Re: Correct use of cursors for very large result sets in Postgres

John Gorman <jgorman@xxxxxxxxxxxx> · Thu, 23 Feb 2017 12:47:09 +0000

Yes of course that’s all verified and taken into account during code initialization

From: Vitalii Tymchyshyn [mailto:vit@xxxxxx]

Sent: Wednesday, February 22, 2017 8:14 PM

To: John Gorman; pgsql-performance@xxxxxxxxxxxxxx

Subject: Re: [PERFORM] Correct use of cursors for very large result sets in Postgres

For JDBC there are certain prerequisites for setFetchSize to work, e.g. using forward only result sets and transactions.

вт, 21 лют. 2017 о 09:06 John Gorman <jgorman@xxxxxxxxxxxx> пише:

My experience with cursors in PostgreSQL with Java has been to stay away from them. We support
 2 databases with our product, PostgreSQL (default) and SQL Server. While re-encrypting data in a database the application used cursors with a fetch size of 1000.

Worked perfectly on SQL Server and on PostgreSQL until we got to a PostgreSQL table with
 more than 11 million rows. After spending weeks trying to figure out what was happening, I realized that when it gets to a table with more than 10 million rows for some reason, the cursor functionality just silently stopped working and it was reading the entire
 table. I asked another very senior architect to look at it and he came to the same conclusion. Because of limited time, I ended up working around it using limit/offset.
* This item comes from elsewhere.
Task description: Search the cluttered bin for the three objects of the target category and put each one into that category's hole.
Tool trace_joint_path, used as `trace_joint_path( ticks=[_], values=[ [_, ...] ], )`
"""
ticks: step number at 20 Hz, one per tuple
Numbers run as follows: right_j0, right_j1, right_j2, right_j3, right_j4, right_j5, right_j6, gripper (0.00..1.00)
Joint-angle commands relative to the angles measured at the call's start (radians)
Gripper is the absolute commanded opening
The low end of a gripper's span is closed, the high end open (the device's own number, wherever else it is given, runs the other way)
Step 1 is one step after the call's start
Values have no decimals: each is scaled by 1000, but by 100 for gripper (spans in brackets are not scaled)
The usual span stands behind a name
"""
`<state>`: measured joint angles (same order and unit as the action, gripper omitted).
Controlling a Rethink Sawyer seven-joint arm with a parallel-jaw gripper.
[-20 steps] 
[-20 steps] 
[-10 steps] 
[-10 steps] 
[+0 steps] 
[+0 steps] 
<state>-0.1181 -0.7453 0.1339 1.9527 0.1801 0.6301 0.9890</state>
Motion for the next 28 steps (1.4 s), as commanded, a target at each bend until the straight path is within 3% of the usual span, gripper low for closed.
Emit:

Again we are using Java, so the problem could just be in the PostgreSQL JDBC driver. Also
 we were on 9.1 at the time.

Regards
John

From:
pgsql-performance-owner@xxxxxxxxxxxxxx [mailto:pgsql-performance-owner@xxxxxxxxxxxxxx]
On Behalf Of Mike Beaton

Sent: Tuesday, February 21, 2017 6:49 AM

To: 
pgsql-performance@xxxxxxxxxxxxxx

Subject: Re: [PERFORM] Correct use of cursors for very large result sets in Postgres

Thanks, Tom.

Wouldn't this mean that cursors are noticeably non-optimal even for normal data sizes, since the entire data to be streamed from the table is always duplicated into another buffer and then streamed?

> if you want the whole query result at once, why are you bothering with a cursor?

The PostgreSQL docs (https://www.postgresql.org/docs/9.6/static/plpgsql-cursors.html#AEN66551) clearly
 recommend cursors as a way to return a reference to a large result set from a function (as I understood, this is recommended precisely as a way to avoid tuple-based buffering of the data).

So following that advice, it's not unreasonable that I would actually have a cursor to a large dataset.

Then, I would ideally want to be able to fetch the data from that cursor without the entire data getting duplicated (even if
 only a bit at a time instead of all at once, which seems to be the best case behaviour) as I go.

Additionally, I thought that if I had a streaming use-case (which I do), and a streaming data-access layer (which I do), then
 since `SELECT * FROM large` is absolutely fine, end-to-end, in that situation, then by symmetry and the principle of least astonishment `FETCH ALL FROM cursor` might be fine too.